5. The method of any of claims 1 to 4, wherein model training using the first set of sample files results in a first decision tree comprising:

constructing a first word segmentation word stock according to a plurality of spliced virus name character strings acquired from the first sample file set;

aiming at any sample binary file in the first sample file set, performing word segmentation on spliced virus name character strings of the sample binary file;

vectorizing the word segmentation result of the sample binary file by using the first word segmentation word stock to obtain a word vector sequence of the sample binary file;

and performing model training by using word vector sequences of the plurality of sample binary files and malicious result labels thereof to obtain the first decision tree.

6. The method of any one of claims 1 to 5, wherein determining malicious binary detection rules from the first decision tree comprises:

judging whether the classification accuracy of the leaf nodes meets a specified condition or not according to the leaf nodes in the first decision tree, wherein the first decision tree also comprises a root node;

if the specified condition is met, determining a regular expression corresponding to the leaf node according to sub-regular expressions of a plurality of branches on a path from the root node to the leaf node;

and combining regular expressions corresponding to at least one leaf node in the first decision tree to obtain the malicious binary file detection rule.

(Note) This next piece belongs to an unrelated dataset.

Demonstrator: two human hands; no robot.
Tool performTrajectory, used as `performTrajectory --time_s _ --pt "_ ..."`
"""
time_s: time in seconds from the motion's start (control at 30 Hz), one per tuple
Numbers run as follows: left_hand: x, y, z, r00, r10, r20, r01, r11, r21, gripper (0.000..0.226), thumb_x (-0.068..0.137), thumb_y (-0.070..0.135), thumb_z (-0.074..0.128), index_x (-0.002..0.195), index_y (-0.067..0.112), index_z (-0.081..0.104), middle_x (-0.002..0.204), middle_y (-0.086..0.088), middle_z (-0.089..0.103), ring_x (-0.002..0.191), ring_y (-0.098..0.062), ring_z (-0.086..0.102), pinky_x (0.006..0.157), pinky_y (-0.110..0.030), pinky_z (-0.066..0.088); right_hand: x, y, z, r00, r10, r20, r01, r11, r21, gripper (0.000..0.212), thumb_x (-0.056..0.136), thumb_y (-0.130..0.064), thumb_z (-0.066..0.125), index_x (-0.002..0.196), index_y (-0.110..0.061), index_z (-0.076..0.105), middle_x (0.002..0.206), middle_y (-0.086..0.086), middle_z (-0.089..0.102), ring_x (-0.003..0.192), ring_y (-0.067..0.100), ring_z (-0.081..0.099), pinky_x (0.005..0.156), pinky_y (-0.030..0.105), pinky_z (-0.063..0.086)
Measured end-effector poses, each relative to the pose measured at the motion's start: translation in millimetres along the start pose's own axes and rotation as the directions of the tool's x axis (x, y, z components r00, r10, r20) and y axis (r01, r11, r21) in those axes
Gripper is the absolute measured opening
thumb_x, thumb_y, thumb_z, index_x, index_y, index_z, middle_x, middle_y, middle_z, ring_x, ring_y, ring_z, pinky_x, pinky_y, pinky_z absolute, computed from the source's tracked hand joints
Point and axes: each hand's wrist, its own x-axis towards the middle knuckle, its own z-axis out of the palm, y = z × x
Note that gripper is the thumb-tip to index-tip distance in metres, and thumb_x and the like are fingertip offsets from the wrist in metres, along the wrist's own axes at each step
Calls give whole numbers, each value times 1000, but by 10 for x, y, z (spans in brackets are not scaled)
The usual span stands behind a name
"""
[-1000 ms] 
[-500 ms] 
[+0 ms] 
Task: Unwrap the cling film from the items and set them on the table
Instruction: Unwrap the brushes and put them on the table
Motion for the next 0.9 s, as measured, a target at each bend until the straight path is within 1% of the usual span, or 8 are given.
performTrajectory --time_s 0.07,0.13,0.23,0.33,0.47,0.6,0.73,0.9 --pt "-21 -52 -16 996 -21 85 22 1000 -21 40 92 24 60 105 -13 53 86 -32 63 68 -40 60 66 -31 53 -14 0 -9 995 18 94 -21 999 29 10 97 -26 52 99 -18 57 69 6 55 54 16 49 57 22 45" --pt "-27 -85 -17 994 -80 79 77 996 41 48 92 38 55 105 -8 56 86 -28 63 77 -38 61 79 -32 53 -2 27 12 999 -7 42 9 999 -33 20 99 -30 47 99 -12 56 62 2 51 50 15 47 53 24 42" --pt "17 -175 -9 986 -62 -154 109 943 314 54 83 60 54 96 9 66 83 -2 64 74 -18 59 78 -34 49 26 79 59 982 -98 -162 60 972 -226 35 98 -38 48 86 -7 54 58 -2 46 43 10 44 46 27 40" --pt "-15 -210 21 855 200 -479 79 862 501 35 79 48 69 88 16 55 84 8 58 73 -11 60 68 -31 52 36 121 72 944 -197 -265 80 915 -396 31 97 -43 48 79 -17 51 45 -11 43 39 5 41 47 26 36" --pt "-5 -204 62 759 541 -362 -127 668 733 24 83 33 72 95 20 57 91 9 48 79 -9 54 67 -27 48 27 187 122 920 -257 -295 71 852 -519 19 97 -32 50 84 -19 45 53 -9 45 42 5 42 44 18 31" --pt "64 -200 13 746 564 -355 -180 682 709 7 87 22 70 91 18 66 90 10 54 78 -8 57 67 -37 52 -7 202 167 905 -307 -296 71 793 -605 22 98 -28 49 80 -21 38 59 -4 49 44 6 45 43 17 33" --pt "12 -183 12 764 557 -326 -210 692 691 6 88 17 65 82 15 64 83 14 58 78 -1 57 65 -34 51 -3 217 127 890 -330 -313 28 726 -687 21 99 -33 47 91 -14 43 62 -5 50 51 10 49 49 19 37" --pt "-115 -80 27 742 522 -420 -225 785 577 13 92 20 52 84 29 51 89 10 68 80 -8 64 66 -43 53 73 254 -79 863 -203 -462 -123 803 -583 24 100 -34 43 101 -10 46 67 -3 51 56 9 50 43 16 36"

7. A malicious binary file detection method, comprising:

acquiring a binary file to be detected;

respectively carrying out virus detection on the binary file to be detected by using a plurality of antivirus engines to obtain a plurality of virus name character strings;

splicing the plurality of virus name character strings to obtain a target virus name character string;

detecting the target virus name character string by using a malicious binary file detection rule to determine whether the binary file to be detected is a malicious binary file;

Under the condition that the binary file to be detected is a malicious binary file, virus type detection is carried out on the target virus name character string by utilizing virus type detection rules corresponding to a plurality of virus types respectively so as to determine the virus type of the binary file to be detected;

wherein the malicious binary file detection rule and the virus type detection rule corresponding to each of the plurality of virus types are determined according to the method of any one of claims 1-6.

8. The method as recited in claim 7, further comprising:

extracting a plurality of virus name word entities from the plurality of virus name character strings;

and inputting the plurality of virus names into a virus name knowledge graph by using a word entity to identify family names.

9. The method according to claim 8, wherein the virus name knowledge graph is constructed in the following manner:

analyzing file identifications and virus name character strings of a plurality of malicious binary files to obtain analysis results, wherein the analysis results comprise a plurality of file identification entities, a plurality of virus name word entities, association relations between the file identification entities and the virus name word entities and association relations between the virus name word entities;

And constructing the virus name knowledge graph according to the analysis result.

10. An electronic device, comprising: a memory and a processor; the memory is used for storing a computer program; the processor is coupled to the memory for executing the computer program for performing the steps in the method of any of claims 1-9.

11. A computer readable storage medium storing a computer program, which, when executed by a processor, causes the processor to carry out the steps of the method according to any one of claims 1-9.